In 600 on 12 septiembre 2011 at 16:12

No lo entiendo, realmente no sé la razón -y puede que exista-, pero no comprendo el afán por titular NÚMERO-LETRA todo acontecimiento, por mínimo que sea. Ya me entendéis: 15M, 19J… Creo que es una moda de estos últimos tiempos, ¿no? Puede que todo empezara el Día D con el Desembarco de Normandía; pero día D es la designación genérica militar para todo comienzo de combate y creo que poca gente lo recuerda como 6J… Tampoco se recuerda el ataque a Pearl Harbor como el 7D… Ni Hiroshima como 6A… Con todo, en España contamos con el 23F, momento digno, pienso yo, de ser recordado así. Luego llegó el 11S y el 11M y el 7J, números y letras que todos tenemos grabados en la memoria y que nunca olvidaremos porque han marcado tres sucesos de tal magnitud que siempre deberemos recordar. Por lo que significan, por sus causas y por sus consecuencias.
Sin embargo, no veo necesario que cada año se haga lo que se hace, esos especiales, esa semana de imágenes por televisión como si tuvieran que recordarnos algo que hayamos olvidado, ¡Cómo si pudiésemos! Yo tenía 14 años y cuando llegué del colegio vi a mi madre sentada en el sofá y supe que pasaba algo porque mi madre nunca está sentada en el sofá a la hora de comer; me acerqué y la vi llorando delante del televisor, se pasó así toda la tarde y no conocíamos a nadie en Nueva York. A los 17 años recién cumplidos llegué otro día a casa y volví a ver a mi madre en la misma situación, pero ya sabía lo que había pasado y esa vez sí que conocíamos a gente en Madrid. A los 18 yo estaba en Londres ese 7 de julio. Así que, sí, me acuerdo de esas fechas, siempre me acordaré. Y este año es normal el despliegue informativo por el aniversario, igual que hoy mismo hace 10 años del día después del 11S, y el año que viene serán 11 años después del 11S y también será significativo por aquello del 11 y ya nos plantamos en 15 años después y luego 20… y así será siempre. Pero da igual, porque todos lo recordamos como si fuera ayer. Lo peor de esto es que los culpables de que esos días hayan pasado a la historia también se acuerdan y no paramos de recordárselo. Y yo me acuerdo también de que allá por 2003 mil clérigos en mil mezquitas se dirigían simultáneamente a Estados Unidos en particular y Occidente en general: “No queremos nada de ustedes excepto verlos muertos […] Decimos esto porque les odiamos con toda nuestra alma, no sólo por lo que han hecho, sino por lo que son. […] No tenemos miedo a la muerte, le damos la bienvenida, porque tenemos garantizada la felicidad eterna si morimos matándolos”. Y no me gusta que lo que para unos es el recuerdo de un fatídico día, para otros sea un día de júbilo.

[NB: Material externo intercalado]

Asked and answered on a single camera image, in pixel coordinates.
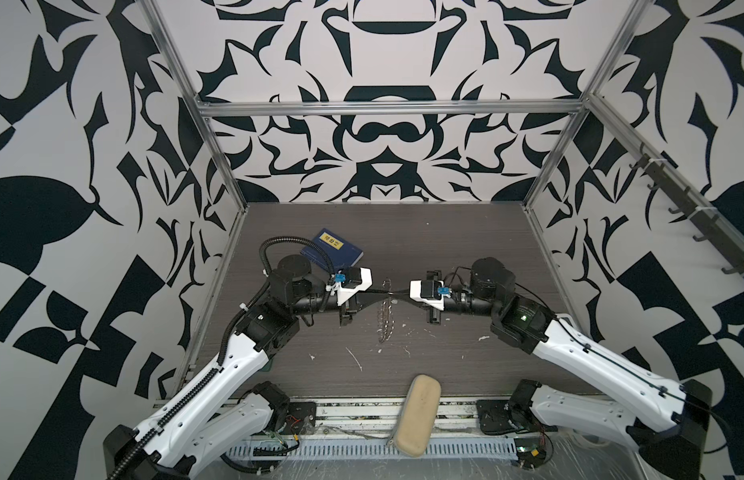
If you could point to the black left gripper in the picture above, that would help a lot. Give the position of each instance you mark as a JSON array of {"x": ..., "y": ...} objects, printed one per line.
[{"x": 354, "y": 304}]

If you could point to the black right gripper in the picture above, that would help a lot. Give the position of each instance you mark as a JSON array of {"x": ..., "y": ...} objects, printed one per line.
[{"x": 435, "y": 315}]

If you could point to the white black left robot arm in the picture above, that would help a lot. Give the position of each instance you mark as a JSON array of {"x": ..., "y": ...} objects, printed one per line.
[{"x": 180, "y": 439}]

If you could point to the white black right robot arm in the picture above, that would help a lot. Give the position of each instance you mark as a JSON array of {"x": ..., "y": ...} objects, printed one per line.
[{"x": 666, "y": 422}]

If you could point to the blue notebook with yellow label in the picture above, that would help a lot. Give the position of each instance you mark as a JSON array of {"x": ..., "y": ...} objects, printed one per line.
[{"x": 342, "y": 252}]

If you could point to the beige oblong pouch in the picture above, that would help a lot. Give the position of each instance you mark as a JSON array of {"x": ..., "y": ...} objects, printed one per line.
[{"x": 417, "y": 416}]

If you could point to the white digital scale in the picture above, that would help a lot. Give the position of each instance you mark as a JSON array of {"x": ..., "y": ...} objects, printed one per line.
[{"x": 568, "y": 319}]

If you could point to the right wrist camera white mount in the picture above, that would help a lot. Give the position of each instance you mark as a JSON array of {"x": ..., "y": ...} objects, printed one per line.
[{"x": 432, "y": 291}]

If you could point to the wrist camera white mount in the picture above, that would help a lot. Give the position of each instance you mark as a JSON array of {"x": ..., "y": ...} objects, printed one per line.
[
  {"x": 349, "y": 282},
  {"x": 432, "y": 291}
]

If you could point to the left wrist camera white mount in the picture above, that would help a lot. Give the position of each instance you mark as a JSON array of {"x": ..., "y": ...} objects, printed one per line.
[{"x": 349, "y": 282}]

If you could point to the perforated white cable tray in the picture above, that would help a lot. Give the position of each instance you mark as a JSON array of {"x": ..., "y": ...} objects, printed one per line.
[{"x": 503, "y": 449}]

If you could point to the black wall hook rail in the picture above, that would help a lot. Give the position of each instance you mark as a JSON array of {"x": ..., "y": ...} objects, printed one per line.
[{"x": 689, "y": 204}]

Y todo esto me lleva a cuestionarme los últimos acontecimientos con título de día histórico, porque 15M se ha tomado como nombre de un movimiento. Psss, pase. Pero el 19J o las futuras elecciones el 20N y más derivados son títulos puestos de antemano, como si así se dieran más importancia de la que realmente van a tener. Desgraciadamente, el proceso es justo el contrario: primero sucede algo, normalmente nefasto, y posteriormente se recuerda con el título NÚMERO-LETRA. Hacerlo al revés me parece una forma de distorsionar la historia deliberadamente y sin razón. Y si alguien tiene otras explicaciones que me las diga, porque yo no lo entiendo.